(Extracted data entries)
Start of Block

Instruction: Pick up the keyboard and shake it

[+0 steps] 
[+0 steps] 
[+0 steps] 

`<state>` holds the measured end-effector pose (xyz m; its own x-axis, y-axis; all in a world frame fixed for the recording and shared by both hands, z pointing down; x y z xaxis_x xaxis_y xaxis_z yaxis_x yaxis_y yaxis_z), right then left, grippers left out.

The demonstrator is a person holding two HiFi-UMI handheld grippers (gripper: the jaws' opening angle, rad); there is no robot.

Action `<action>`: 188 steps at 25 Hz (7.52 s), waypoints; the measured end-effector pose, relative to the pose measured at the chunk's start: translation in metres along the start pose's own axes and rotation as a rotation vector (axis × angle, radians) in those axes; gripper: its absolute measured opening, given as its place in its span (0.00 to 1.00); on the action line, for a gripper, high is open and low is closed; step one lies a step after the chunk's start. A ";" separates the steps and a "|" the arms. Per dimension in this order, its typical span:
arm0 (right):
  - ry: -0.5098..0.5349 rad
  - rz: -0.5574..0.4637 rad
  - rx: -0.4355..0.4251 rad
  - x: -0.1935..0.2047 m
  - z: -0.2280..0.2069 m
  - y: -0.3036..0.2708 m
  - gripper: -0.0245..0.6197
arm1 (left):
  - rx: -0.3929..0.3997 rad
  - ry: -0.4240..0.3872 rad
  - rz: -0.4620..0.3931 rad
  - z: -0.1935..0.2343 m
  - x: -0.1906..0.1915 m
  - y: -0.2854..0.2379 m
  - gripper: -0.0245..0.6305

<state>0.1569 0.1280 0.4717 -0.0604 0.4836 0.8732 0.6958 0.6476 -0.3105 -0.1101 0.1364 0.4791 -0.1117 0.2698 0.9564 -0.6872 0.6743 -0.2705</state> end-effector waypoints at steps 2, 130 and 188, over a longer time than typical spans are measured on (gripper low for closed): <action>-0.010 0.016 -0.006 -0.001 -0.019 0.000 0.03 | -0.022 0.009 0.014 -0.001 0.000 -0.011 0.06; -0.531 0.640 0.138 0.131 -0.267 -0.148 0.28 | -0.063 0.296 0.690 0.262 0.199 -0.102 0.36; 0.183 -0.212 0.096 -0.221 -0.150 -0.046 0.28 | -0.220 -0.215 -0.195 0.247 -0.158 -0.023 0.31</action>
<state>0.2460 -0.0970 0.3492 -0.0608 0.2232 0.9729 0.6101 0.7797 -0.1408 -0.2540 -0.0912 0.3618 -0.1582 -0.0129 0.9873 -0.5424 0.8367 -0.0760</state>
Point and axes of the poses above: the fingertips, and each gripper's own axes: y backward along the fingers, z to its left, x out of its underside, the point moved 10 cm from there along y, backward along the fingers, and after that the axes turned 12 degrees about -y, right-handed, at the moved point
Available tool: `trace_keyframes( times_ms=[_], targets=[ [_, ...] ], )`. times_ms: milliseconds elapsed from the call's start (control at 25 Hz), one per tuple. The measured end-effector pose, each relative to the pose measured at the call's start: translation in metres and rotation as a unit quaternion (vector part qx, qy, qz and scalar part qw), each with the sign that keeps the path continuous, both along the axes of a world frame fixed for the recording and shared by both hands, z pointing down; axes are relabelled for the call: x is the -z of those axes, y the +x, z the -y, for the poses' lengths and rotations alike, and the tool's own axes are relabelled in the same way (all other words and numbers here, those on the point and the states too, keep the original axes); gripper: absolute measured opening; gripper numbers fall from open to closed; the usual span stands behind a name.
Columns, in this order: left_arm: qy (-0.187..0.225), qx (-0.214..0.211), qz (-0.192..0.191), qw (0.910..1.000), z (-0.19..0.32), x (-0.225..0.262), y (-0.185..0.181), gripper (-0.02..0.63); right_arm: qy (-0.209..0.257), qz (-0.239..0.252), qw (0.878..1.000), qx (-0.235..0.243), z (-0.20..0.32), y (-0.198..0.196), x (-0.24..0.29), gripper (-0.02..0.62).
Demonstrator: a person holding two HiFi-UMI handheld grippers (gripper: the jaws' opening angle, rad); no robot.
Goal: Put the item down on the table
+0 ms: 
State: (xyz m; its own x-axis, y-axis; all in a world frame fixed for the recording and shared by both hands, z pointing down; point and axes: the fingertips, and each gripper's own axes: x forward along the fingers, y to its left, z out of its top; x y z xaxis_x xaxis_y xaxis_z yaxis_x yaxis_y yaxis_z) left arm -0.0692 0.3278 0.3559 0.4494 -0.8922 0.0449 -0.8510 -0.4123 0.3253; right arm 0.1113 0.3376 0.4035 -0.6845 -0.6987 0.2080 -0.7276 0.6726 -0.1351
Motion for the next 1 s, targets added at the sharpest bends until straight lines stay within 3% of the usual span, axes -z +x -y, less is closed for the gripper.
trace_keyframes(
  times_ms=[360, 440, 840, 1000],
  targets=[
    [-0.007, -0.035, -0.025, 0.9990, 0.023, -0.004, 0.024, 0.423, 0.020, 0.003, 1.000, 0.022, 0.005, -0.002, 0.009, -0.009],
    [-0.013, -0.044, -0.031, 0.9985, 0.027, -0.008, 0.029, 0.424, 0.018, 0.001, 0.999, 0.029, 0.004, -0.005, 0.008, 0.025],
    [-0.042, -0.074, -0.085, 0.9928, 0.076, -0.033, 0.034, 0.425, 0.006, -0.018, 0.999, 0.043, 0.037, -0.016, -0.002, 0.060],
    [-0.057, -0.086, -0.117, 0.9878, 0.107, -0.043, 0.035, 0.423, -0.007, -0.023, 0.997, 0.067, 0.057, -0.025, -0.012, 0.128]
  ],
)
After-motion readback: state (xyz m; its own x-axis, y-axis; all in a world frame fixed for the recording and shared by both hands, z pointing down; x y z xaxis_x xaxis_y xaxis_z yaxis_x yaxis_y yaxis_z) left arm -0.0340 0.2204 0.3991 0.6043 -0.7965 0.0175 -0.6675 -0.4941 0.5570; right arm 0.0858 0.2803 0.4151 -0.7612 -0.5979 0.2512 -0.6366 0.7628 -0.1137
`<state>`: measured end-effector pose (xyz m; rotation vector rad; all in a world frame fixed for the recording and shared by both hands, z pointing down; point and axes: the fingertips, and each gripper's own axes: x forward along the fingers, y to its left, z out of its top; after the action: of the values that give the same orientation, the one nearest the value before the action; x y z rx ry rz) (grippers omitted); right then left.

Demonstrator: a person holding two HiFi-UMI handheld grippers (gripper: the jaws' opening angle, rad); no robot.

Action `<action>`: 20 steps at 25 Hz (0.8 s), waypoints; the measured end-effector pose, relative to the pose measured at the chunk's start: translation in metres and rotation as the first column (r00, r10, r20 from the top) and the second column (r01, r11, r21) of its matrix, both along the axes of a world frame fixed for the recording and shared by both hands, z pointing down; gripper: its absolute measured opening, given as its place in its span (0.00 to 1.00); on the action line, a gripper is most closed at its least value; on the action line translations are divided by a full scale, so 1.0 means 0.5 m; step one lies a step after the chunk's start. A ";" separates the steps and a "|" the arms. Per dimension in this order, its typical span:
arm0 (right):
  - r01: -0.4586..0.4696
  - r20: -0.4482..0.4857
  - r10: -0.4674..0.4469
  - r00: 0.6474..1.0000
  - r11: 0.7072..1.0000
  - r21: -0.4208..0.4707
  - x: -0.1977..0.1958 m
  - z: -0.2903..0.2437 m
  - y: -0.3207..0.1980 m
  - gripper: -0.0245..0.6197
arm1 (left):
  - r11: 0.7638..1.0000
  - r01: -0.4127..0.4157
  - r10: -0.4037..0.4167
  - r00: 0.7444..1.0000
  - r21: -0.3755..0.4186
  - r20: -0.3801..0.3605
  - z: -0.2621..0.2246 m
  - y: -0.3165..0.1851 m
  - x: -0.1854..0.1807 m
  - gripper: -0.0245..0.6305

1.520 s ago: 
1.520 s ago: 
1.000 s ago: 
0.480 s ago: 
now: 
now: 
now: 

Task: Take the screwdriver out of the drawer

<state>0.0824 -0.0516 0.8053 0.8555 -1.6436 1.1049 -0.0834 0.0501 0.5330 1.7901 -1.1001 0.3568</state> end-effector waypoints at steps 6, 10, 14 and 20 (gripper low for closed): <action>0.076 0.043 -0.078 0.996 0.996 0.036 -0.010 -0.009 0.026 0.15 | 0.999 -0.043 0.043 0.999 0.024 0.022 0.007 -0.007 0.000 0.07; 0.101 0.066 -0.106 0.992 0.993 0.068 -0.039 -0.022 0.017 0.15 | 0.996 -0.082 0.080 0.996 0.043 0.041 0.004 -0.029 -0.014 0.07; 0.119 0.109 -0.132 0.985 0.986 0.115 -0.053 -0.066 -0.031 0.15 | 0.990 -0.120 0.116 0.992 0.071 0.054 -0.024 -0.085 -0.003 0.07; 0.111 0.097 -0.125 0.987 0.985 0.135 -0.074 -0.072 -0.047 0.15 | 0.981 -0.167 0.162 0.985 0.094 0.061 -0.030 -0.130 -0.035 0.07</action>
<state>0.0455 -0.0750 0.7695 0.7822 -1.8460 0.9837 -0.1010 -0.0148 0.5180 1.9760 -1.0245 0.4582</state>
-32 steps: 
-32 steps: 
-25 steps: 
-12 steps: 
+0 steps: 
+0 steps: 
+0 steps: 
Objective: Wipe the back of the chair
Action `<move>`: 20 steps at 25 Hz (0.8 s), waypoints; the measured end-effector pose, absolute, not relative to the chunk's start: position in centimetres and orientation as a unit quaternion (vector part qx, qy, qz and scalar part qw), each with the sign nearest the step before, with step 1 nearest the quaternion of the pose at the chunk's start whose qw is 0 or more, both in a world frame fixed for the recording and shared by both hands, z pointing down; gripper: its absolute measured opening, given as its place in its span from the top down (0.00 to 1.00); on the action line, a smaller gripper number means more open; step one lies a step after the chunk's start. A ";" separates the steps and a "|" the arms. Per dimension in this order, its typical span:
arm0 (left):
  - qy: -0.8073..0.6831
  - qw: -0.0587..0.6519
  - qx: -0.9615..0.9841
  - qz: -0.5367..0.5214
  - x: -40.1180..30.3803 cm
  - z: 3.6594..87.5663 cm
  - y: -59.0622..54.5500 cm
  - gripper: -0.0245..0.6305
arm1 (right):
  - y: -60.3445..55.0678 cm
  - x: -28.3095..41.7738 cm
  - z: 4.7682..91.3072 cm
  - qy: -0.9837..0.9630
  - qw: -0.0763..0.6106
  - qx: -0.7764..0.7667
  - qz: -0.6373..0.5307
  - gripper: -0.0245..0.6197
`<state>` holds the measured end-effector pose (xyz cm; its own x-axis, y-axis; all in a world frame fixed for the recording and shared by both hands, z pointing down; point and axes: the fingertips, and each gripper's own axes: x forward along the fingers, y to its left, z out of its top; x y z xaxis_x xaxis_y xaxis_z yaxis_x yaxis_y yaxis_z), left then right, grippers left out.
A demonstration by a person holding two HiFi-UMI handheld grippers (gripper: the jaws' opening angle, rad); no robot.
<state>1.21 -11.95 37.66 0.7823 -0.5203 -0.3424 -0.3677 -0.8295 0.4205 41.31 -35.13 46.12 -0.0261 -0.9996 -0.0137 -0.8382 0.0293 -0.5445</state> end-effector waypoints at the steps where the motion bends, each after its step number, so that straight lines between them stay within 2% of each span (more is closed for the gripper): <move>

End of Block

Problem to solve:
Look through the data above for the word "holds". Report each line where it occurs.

Response box:
`<state>` holds the measured end-effector pose (xyz m; its own x-axis, y-axis; all in a world frame fixed for the recording and shared by both hands, z pointing down; x y z xaxis_x xaxis_y xaxis_z yaxis_x yaxis_y yaxis_z), right then left, grippers left out.
`<state>` holds the measured end-effector pose (xyz cm; its own x-axis, y-axis; all in a world frame fixed for the recording and shared by both hands, z pointing down; point and axes: the fingertips, and each gripper's own axes: x forward along the fingers, y to its left, z out of its top; x y z xaxis_x xaxis_y xaxis_z yaxis_x yaxis_y yaxis_z), left then right, grippers left out.

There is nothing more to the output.